Mailliard was born in Bordentown, New Jersey, where his father of French ancestry came from a family that had served the family of Joseph Bonaparte (brother of Napoleon). His mother Annie née Ward was the sister of Julia Ward Howe. The family moved to San Francisco in 1873 and they set up the Rancho San Geronimo in Marin County. Joseph and his brother John Ward Mailliard grew up in the outdoors and took an interest in natural history, learning to prepare bird skins and eggs from Charles Andrew Allen (1841-1930) who lived nearby. He joined the University of California and majored in mining and chemistry but missed graduating in 1879 due to pneumonia. He was recommended an ocean voyage for health and he visited Alaska in 1896, making large collections on the trip and also getting acquainted with Joseph Grinnell.

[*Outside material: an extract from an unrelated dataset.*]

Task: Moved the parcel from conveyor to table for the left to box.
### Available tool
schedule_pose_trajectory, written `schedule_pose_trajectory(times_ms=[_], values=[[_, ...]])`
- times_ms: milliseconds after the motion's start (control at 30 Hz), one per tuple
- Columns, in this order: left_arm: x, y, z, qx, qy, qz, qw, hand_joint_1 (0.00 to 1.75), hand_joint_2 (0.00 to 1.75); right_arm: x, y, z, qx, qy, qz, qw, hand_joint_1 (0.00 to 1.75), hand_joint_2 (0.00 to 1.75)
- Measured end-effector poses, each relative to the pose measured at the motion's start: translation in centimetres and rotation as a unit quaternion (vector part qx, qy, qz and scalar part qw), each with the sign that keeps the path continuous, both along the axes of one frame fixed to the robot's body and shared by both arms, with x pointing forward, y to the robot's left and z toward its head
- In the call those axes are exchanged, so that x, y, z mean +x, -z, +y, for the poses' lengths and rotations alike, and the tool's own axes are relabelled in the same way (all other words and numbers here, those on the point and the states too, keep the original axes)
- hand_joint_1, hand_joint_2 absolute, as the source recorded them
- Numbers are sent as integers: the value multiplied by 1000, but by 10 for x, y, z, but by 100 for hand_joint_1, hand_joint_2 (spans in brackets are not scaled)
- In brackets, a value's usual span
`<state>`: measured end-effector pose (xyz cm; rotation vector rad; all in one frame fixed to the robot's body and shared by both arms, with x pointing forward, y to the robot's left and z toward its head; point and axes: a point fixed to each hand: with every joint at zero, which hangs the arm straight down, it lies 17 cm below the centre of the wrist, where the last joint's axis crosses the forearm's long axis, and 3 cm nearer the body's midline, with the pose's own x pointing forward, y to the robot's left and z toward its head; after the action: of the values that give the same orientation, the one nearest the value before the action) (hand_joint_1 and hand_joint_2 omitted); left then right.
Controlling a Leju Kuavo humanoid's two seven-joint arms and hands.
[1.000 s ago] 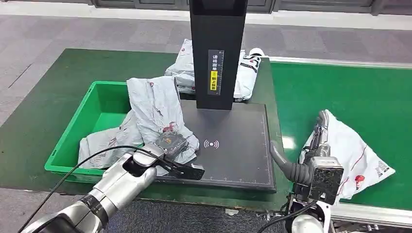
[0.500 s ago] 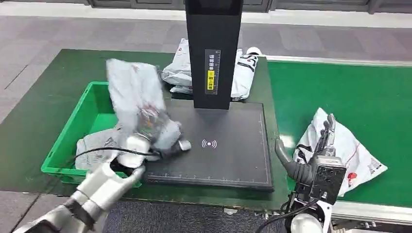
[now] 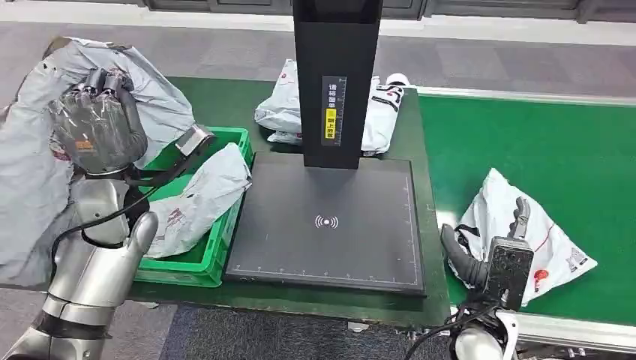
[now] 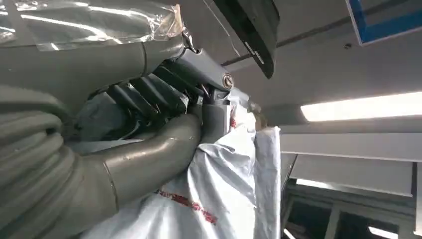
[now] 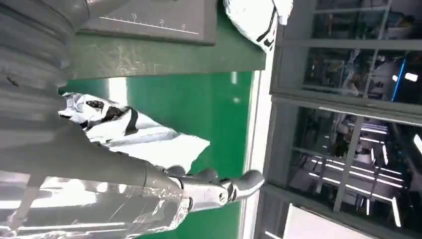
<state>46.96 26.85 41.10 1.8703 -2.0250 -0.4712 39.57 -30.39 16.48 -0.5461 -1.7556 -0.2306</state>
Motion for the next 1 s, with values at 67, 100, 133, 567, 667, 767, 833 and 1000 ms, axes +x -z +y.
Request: schedule_pose_trajectory(times_ms=[67, 100, 133, 567, 667, 767, 833, 1000], values=[[-1, -2, 4, -1, -3, -3, 1000, 175, 175, -1, 2, -6, 2, 9, 2, 1000, 0, 175], [-2, -3, 6, -1, -5, -4, 1000, 175, 175, -2, 4, -10, 5, 15, 4, 1000, 0, 175], [-3, -4, 8, -2, -7, -5, 1000, 175, 175, -3, 5, -12, 7, 19, 5, 1000, 0, 175], [23, 26, 29, 7, -62, 83, 995, 175, 175, -5, 26, -34, 15, 38, 26, 999, 0, 175], [25, 28, 27, 12, -61, 86, 994, 175, 175, -5, 28, -36, 15, 41, 28, 999, 0, 175], [26, 30, 26, 15, -61, 88, 994, 175, 175, -5, 28, -36, 15, 41, 29, 999, 0, 175], [26, 31, 26, 16, -61, 90, 994, 175, 175, -5, 29, -36, 15, 41, 29, 999, 0, 175], [49, 61, 12, 64, -46, 162, 984, 175, 175, -5, 30, -35, 15, 38, 31, 999, 0, 175]])
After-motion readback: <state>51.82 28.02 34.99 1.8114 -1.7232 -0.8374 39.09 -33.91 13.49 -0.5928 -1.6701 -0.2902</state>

This was followed by another expedition to Chile in 1902. He deposited the collections at the California Academy of Sciences but they were destroyed in the 1906 fire. In 1918 a fireproof building was constructed at the California Academy of Sciences and the Mailliard brothers donated their personal collections there. Joseph became an honorary curator from 1919 and began to study the materials and publish notes. He retired in 1927 but continued as an emeritus curator. Grinnell named a subspecies of the song sparrow Melospiza melodia mailliardi after him in 1911.